Durant les 40 jours qui précèdent ses 40 ans, l'auteur revisite chacune des années passées en prenant pour déclencheur une photo qui la met en scène. En instituant sa vie en récit, elle coud ensemble des moments qui pourraient sembler disparates, épars, et en fait émerger la cohérence et le sens. Au fil des chapitres, les photos se relient, dessinent une trajectoire et se réunissent pour constituer un être. Certes, il manque sans doute quelques pièces, restées cachées au lecteur, dans ce rassemblement de tout ce qui fait une vie. Mais l'essentiel est là et à mesure que se déroule ce fil du temps, on est happé, attiré dans ce travail de remémoration qui passe par l'écriture. Une écriture d'une richesse fascinante, qui ondule dans des méandres où les phrases s'aventurent, se ramifient, interagissant avec la mémoire dont elles deviennent à la fois source et nourriture, ou bien se replient sur elles-mêmes dans la syncope d'un flash mémoriel. Une écriture qui suit au plus près le travail de la mémoire, qui s'en empare et le figure et le contraint à se fixer dans les mots, dans l'expression des sensations retrouvées ou reconstruites.
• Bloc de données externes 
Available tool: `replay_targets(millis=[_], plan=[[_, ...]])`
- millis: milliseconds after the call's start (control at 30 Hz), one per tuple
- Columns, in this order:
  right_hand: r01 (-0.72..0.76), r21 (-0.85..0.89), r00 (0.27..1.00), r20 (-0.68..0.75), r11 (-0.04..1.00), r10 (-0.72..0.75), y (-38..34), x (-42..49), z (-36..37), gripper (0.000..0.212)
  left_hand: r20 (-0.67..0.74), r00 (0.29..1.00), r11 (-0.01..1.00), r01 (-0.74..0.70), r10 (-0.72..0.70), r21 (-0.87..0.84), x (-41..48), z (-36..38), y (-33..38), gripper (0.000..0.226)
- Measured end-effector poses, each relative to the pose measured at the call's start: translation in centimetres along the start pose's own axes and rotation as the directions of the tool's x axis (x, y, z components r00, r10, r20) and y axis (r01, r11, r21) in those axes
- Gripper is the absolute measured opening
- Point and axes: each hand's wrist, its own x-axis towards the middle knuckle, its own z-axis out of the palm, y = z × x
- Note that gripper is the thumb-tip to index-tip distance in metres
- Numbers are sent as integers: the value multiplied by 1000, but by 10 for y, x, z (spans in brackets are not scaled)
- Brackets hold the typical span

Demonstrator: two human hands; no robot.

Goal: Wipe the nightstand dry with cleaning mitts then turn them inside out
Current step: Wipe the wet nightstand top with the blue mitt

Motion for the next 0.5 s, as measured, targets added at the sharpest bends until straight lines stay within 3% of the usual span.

La lecture de "Les gens heureux n'ont pas d'histoire" est une expérience stupéfiante, schizophrénique, qui joue et se joue du terme "avatar" et de ses significations. Aux temps du livre se substituent les temps de la propre vie du lecteur, les images appellent d'autres images différentes, mais si proches et à la narration d'Eloïse Lièvre se superpose notre propre récit. "A cette époque, j'étais... je faisais..." individuel, mais aussi collectif. Des dates qui forment des histoires personnelles ET communes.
Ce n'est pas tellement l'image de Narcisse qui me vient en évoquant cet étrange ouvrage, mais plutôt celle de Dédale ou celle de Pénélope. Dédale, l'architecte génial qui sut construire un labyrinthe pour y enfermer un monstre. Pénélope qui sans se lasser détruisait son ouvrage chaque nuit pour mieux le reconstruire au matin.
Quoi qu'il en soit, "Les gens heureux n'ont pas d'histoire" n'a pas fini de me troubler, de brouiller les lignes entre littérature et récit de soi, entre récit de moi et lecture des autres, entre la vie et ce qu'on en fait.